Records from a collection
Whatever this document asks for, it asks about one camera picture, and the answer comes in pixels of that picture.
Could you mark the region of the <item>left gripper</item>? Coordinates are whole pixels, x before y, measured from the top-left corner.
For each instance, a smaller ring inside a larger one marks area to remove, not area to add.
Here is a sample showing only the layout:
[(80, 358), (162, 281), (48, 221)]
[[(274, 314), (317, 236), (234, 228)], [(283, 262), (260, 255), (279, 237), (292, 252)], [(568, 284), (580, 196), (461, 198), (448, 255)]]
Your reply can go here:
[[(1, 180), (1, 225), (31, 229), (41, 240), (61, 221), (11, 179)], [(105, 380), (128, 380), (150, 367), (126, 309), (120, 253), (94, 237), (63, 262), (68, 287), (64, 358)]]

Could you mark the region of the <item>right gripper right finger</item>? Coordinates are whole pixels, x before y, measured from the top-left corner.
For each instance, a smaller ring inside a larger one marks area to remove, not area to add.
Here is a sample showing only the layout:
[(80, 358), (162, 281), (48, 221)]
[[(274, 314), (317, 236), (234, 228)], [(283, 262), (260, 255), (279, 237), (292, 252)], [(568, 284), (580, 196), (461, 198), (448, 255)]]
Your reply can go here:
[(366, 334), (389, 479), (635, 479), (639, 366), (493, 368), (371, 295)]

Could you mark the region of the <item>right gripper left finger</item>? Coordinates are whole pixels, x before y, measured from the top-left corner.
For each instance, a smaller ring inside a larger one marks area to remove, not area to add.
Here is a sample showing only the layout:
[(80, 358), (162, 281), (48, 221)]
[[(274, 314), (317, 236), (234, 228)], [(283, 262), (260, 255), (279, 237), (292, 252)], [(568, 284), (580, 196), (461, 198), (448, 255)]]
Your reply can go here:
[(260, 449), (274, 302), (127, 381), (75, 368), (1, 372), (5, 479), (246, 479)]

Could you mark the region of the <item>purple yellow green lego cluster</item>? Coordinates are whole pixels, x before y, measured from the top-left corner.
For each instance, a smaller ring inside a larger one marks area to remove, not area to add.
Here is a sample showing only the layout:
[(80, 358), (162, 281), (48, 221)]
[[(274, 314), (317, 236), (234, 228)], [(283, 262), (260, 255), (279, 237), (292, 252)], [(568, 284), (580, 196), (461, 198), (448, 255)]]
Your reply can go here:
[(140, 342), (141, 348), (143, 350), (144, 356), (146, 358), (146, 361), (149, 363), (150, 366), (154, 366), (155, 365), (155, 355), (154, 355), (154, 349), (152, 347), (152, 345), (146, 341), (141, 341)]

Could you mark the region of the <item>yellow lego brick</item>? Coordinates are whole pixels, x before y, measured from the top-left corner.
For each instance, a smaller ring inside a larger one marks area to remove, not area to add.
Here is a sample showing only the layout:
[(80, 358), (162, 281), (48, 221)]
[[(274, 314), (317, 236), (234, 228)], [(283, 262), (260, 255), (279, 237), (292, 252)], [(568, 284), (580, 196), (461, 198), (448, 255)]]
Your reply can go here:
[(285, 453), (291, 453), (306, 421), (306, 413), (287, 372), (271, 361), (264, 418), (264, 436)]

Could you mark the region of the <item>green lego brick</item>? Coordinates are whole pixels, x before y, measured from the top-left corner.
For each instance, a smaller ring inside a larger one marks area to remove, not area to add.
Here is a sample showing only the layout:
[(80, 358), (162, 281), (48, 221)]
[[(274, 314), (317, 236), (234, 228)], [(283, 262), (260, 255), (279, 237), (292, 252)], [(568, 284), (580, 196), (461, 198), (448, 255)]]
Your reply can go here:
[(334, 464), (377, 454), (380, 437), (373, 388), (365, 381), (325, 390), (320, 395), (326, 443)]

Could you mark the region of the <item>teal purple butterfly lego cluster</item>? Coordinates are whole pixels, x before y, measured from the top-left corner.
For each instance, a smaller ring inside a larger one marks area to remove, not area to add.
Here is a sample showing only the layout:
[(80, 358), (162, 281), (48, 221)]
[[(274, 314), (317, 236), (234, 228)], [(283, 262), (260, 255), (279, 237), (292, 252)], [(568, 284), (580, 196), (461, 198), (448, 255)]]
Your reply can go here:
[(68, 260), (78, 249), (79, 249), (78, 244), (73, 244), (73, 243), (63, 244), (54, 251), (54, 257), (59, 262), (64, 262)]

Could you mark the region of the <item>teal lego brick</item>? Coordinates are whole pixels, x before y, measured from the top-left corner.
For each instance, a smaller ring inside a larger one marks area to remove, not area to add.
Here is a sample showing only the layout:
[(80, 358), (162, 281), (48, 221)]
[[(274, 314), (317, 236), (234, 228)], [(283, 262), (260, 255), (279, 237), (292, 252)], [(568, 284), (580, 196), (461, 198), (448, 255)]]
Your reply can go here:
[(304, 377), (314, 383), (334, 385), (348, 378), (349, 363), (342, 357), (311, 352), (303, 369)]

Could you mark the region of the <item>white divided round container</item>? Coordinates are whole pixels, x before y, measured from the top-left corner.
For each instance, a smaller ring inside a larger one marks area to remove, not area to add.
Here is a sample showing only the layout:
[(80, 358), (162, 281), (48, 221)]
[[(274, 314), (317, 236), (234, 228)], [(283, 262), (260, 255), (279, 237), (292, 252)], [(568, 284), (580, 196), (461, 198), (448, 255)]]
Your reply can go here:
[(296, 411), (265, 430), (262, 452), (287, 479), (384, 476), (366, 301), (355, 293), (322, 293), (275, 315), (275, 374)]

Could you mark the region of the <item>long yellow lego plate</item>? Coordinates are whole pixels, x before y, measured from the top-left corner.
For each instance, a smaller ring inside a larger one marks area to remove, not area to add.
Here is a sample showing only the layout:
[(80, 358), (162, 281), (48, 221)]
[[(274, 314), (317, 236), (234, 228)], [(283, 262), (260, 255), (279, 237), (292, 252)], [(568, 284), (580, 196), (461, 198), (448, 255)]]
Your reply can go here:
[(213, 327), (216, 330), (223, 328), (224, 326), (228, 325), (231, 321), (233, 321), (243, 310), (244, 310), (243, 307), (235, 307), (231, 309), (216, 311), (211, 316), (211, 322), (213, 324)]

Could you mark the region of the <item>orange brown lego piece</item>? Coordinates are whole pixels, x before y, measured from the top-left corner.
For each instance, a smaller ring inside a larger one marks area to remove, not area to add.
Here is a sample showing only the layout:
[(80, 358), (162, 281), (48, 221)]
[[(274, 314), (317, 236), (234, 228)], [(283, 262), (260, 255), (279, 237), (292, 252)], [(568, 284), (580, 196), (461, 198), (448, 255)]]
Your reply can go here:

• TASK TO CARRY OUT
Above are the records; please copy exactly their first line and each line after it through the line containing "Could you mark the region of the <item>left", and no line after that.

• RESPONSE TO THIS EXERCISE
Whatever this document asks for, it asks about one camera picture, and the answer comes in pixels of that picture.
Could you mark the region of the <item>left gripper</item>? Coordinates are whole pixels, x before y, measured from the top-left corner.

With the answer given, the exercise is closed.